I'm trying to create a file into my repository with the version of the current build, that gets updated automatically whenever there's a push to the main. I've tried using

- task: Bash@3
        inputs:
          targetType: 'inline'
          script: |
            sudo echo "$(major).$(minor).$(patch)" > version.txt
            cat version.txt

But, even if the cat command shows the correct content, the file is not getting created on the repo.

One colleage of mine suggested me using an artifact, and I've developed the following code:

steps:
  - task: Bash@3
    inputs:
      targetType: 'inline'
      script: |
        sudo echo "$(major).$(minor).$(patch)" > version.txt
        cat version.txt
  - task: PublishPipelineArtifact@1
    inputs:
      publishLocation: filepath
      targetPath: version.txt        # path to the folder or file to publish
      artifactName: version      # name of the artifact to create

The artifact is correctly made and I can download it and see the correct version number. Is there a way to push this artifact directly into the root of the main branch of my Azure repo? Thanks in advance.

CodePudding user response:

Is there a way to push this artifact directly into the root of the main branch of my Azure repo?

Jukkak is right.
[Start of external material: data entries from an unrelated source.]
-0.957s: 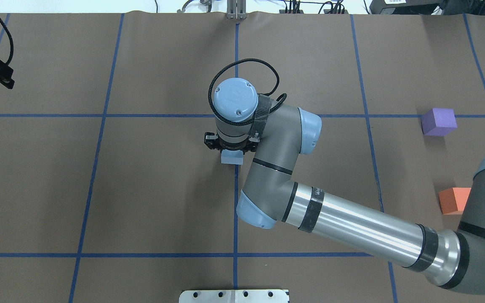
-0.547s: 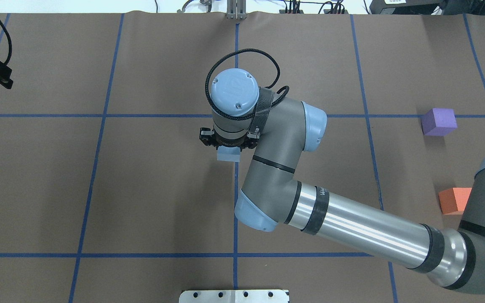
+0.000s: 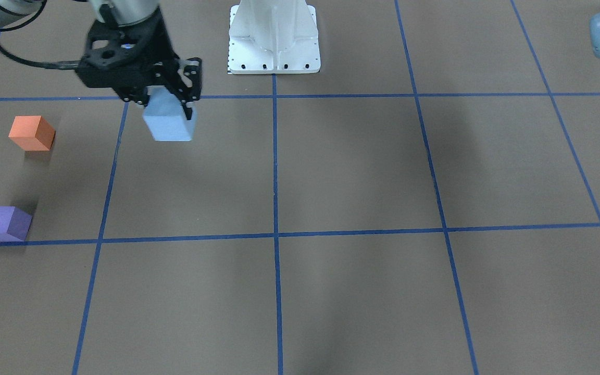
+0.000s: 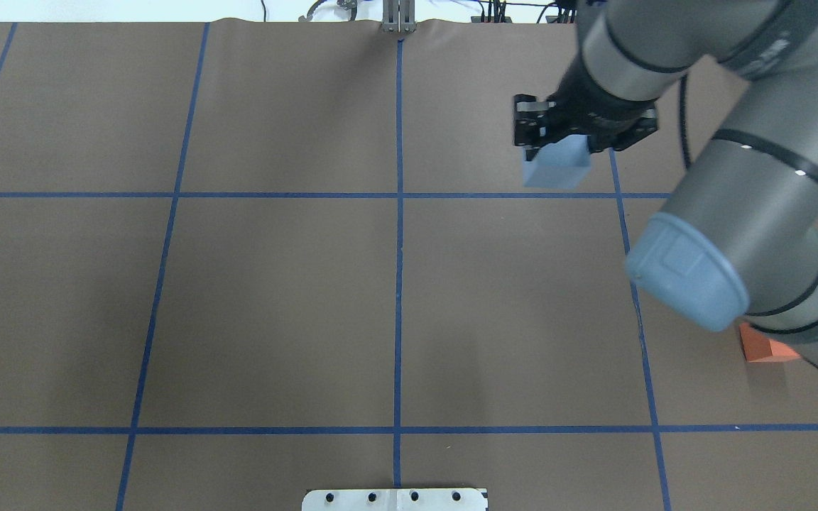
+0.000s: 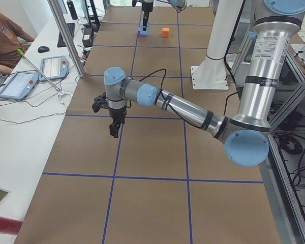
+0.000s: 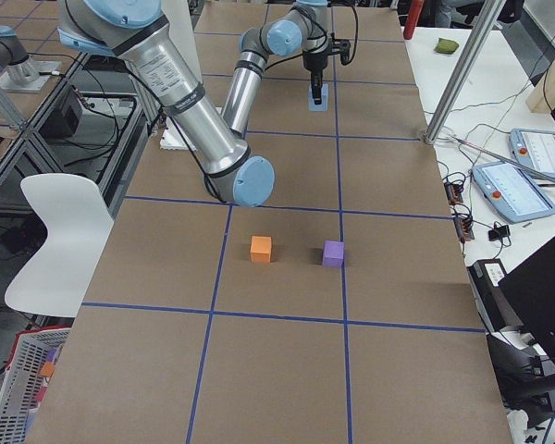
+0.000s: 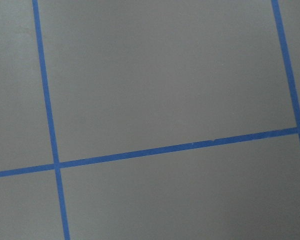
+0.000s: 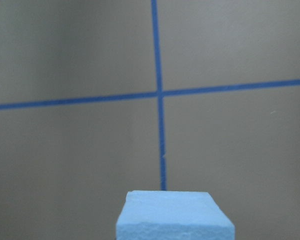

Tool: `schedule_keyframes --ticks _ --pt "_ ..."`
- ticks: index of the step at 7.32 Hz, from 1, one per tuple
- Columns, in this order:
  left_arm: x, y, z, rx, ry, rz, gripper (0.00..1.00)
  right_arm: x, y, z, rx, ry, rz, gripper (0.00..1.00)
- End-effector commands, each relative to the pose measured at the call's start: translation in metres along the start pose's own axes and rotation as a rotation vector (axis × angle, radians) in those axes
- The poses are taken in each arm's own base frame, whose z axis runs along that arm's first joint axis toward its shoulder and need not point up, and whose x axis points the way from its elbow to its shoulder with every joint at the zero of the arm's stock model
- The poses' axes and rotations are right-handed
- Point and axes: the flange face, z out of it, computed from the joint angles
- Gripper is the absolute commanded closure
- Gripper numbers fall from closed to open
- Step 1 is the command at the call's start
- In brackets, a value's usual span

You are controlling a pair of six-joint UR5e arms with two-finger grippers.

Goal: Place blue block between orange and purple blocks
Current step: 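Lift and carry the cube with the right gripper toward the purple cube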

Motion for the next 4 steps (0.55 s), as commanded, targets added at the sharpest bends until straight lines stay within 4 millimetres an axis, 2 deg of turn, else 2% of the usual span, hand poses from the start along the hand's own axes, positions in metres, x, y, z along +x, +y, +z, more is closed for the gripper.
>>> schedule_keyframes --ticks 1,2,3,4 --pt "-0.098 0.024 0.013 -0.025 0.105 0.025 0.00 0.146 -0.020 0.016 -0.035 0.075 -0.147 1.00" --pt "-0.113 0.040 0.028 -0.032 0.104 0.018 0.00 0.197 -0.017 0.033 -0.040 0.091 -0.157 1.00" --pt "-0.123 0.047 0.035 -0.026 0.065 0.024 0.00 0.239 -0.011 0.048 -0.047 0.048 -0.143 1.00" --pt "-0.136 0.067 0.050 -0.039 0.033 0.023 0.00 0.282 -0.006 0.071 -0.039 0.027 -0.166 1.00"
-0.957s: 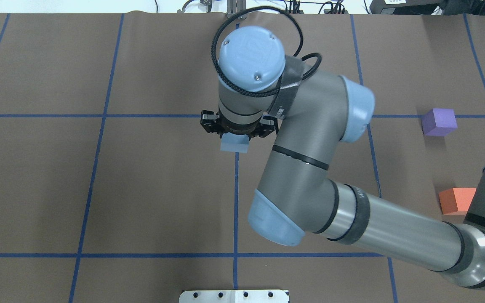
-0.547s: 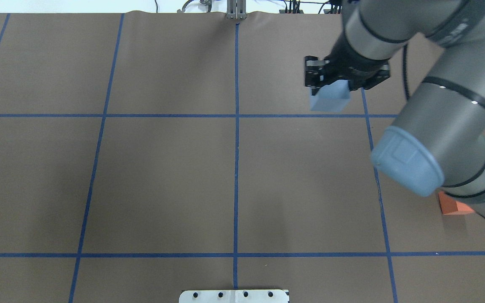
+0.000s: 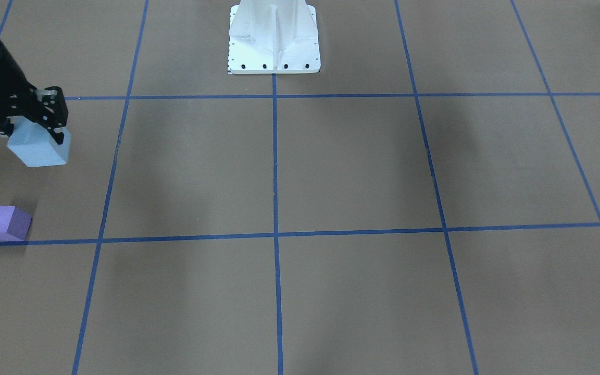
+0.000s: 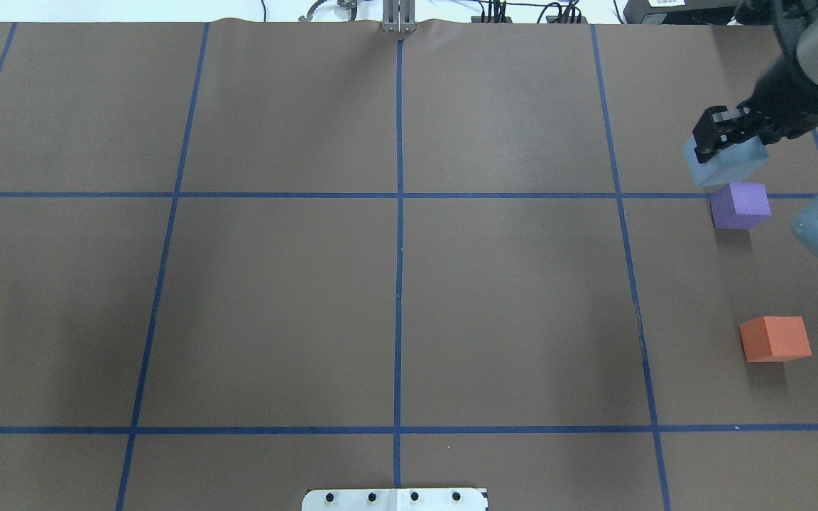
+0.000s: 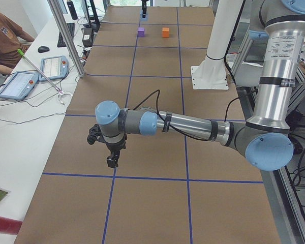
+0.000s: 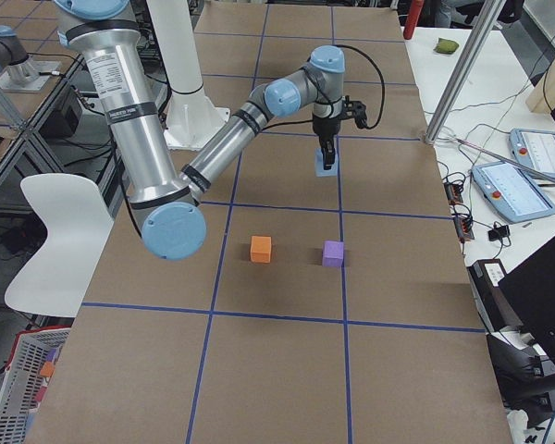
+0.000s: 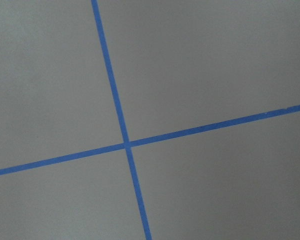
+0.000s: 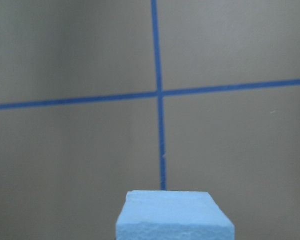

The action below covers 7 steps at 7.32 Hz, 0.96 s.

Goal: Place blue block between orange and purple blocks
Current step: 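Lift and carry the cube with the right gripper toward the purple cube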

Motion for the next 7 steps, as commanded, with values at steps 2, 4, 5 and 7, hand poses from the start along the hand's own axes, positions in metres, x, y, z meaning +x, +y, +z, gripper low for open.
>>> schedule_keyframes --ticks 2,4,5,7 --pt "-0.015 0.019 0.013 0.004 -0.034 -0.019 0.00 0.108 0.042 0.076 -0.034 -0.012 0.012 1.00" --pt "-0.013 0.014 0.012 0.006 -0.037 -0.013 0.00 0.136 0.041 0.118 -0.051 -0.004 0.071 1.00" --pt "-0.012 0.013 0.011 0.007 -0.037 -0.011 0.00 0.136 0.043 0.139 -0.058 -0.011 0.080 1.00" --pt "-0.011 0.009 0.009 0.011 -0.040 -0.005 0.00 0.115 0.055 0.164 -0.106 -0.010 0.086 1.00"
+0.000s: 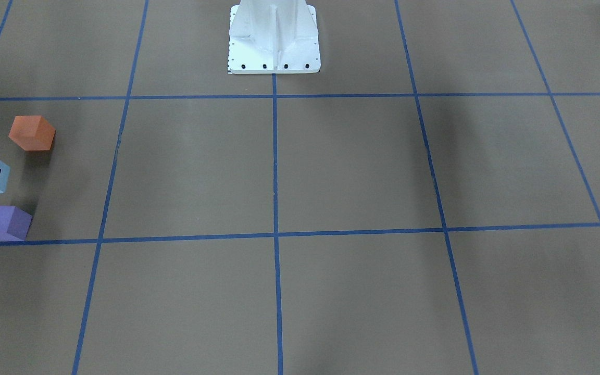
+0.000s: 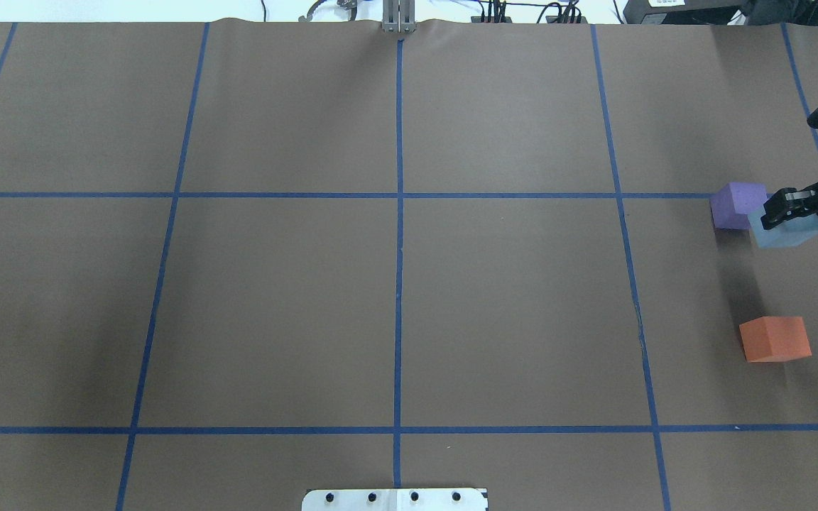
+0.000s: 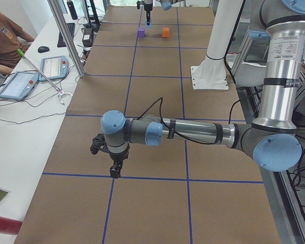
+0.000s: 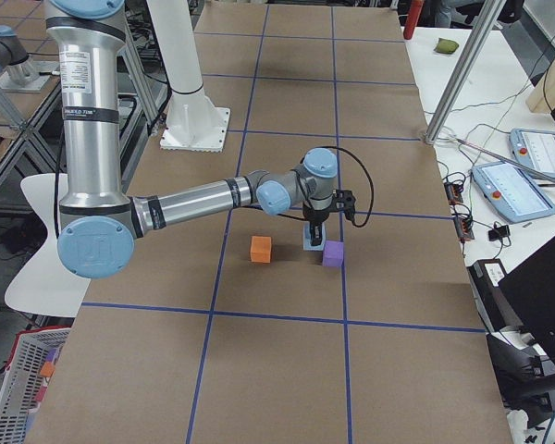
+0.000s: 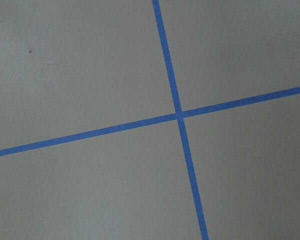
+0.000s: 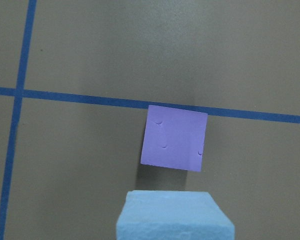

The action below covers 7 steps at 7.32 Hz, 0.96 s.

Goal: Place blue block between orange and purple blocks
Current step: 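Lower the cube into the gap between purple and orange cubes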

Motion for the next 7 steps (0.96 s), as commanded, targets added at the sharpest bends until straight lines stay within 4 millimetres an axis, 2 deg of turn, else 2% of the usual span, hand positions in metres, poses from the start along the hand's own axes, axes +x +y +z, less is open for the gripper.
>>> schedule_keyframes --ticks 1,4,7 --pt "0.001 -0.004 -0.002 0.003 -0.002 0.005 0.00 -0.012 0.012 0.027 -0.046 0.006 0.008 1.00" --pt "0.003 -0.006 -0.004 0.008 -0.003 0.009 0.00 -0.004 0.021 0.062 -0.109 0.038 0.013 1.00" --pt "0.004 -0.006 -0.004 0.008 -0.003 0.014 0.00 -0.008 0.018 0.066 -0.111 0.040 0.009 1.00"
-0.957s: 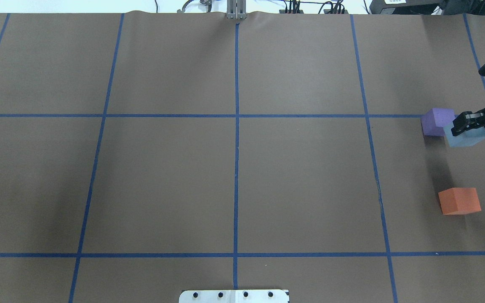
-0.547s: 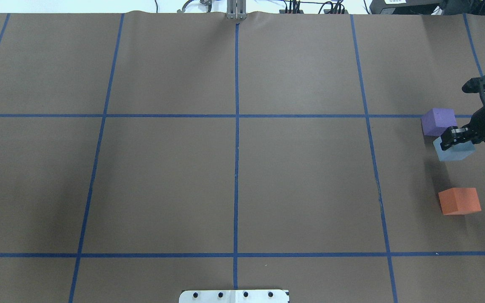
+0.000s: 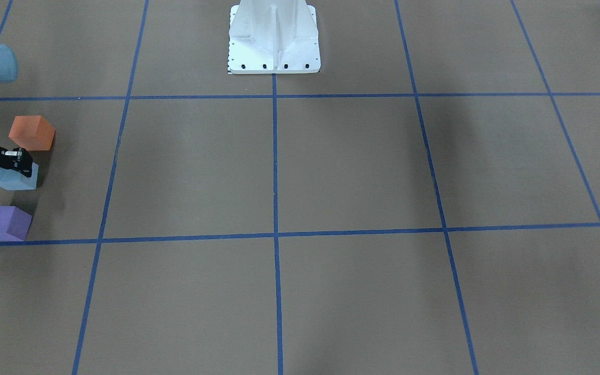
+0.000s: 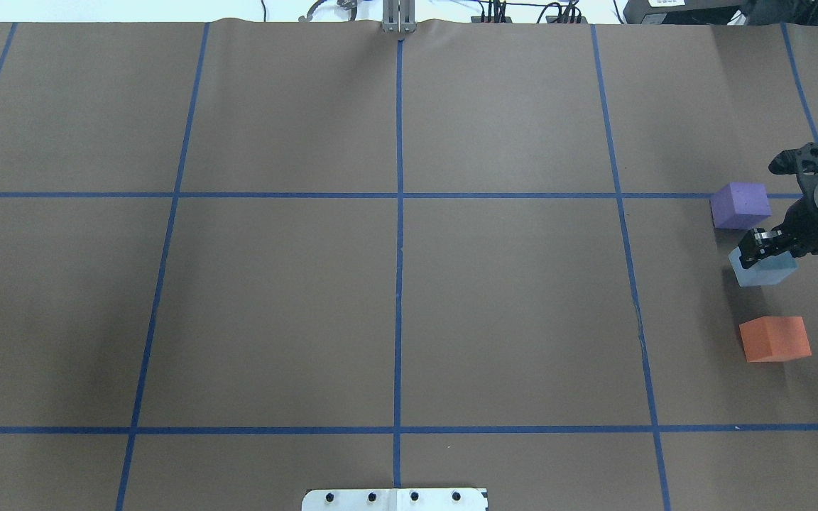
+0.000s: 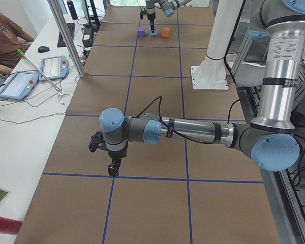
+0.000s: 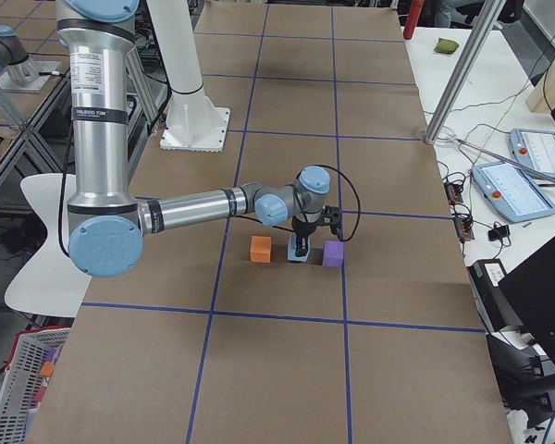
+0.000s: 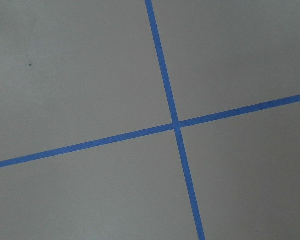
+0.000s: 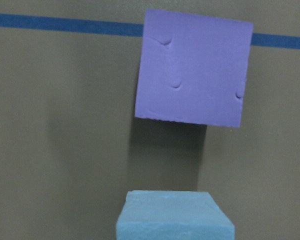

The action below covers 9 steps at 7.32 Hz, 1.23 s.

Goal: Place blue block between orange and purple blocks
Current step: 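Lower the cube into the gap between purple and orange cubes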

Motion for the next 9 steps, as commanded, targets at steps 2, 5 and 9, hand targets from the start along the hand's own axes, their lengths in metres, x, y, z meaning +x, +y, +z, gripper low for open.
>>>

To push the artifact (version.txt in your scenario) directly into the root of the main branch of Azure repo, you need to run git commands to add the version.txt file and then commit it to push into the repo. See enter image description here

CodePudding user response:

You would need to do git add and commit after creating the file (I presume you are using Git since you are talking about repository):

https://learn.microsoft.com/en-us/azure/devops/pipelines/scripts/git-commands?view=azure-devops&tabs=yaml

The artifact you are talking about is really just a concept, and not a tangible thing you can or should be committing anywhere. In reality when you are publishing a pipeline artifact you are really just storing a file, folder structure or a compressed package somewhere where it can be downloaded by another stage or pipeline. In your example, it's just a file, so you'll commit that file. You would, of course, need to checkout the main-branch if the pipeline checks out some other branch at the start of the run.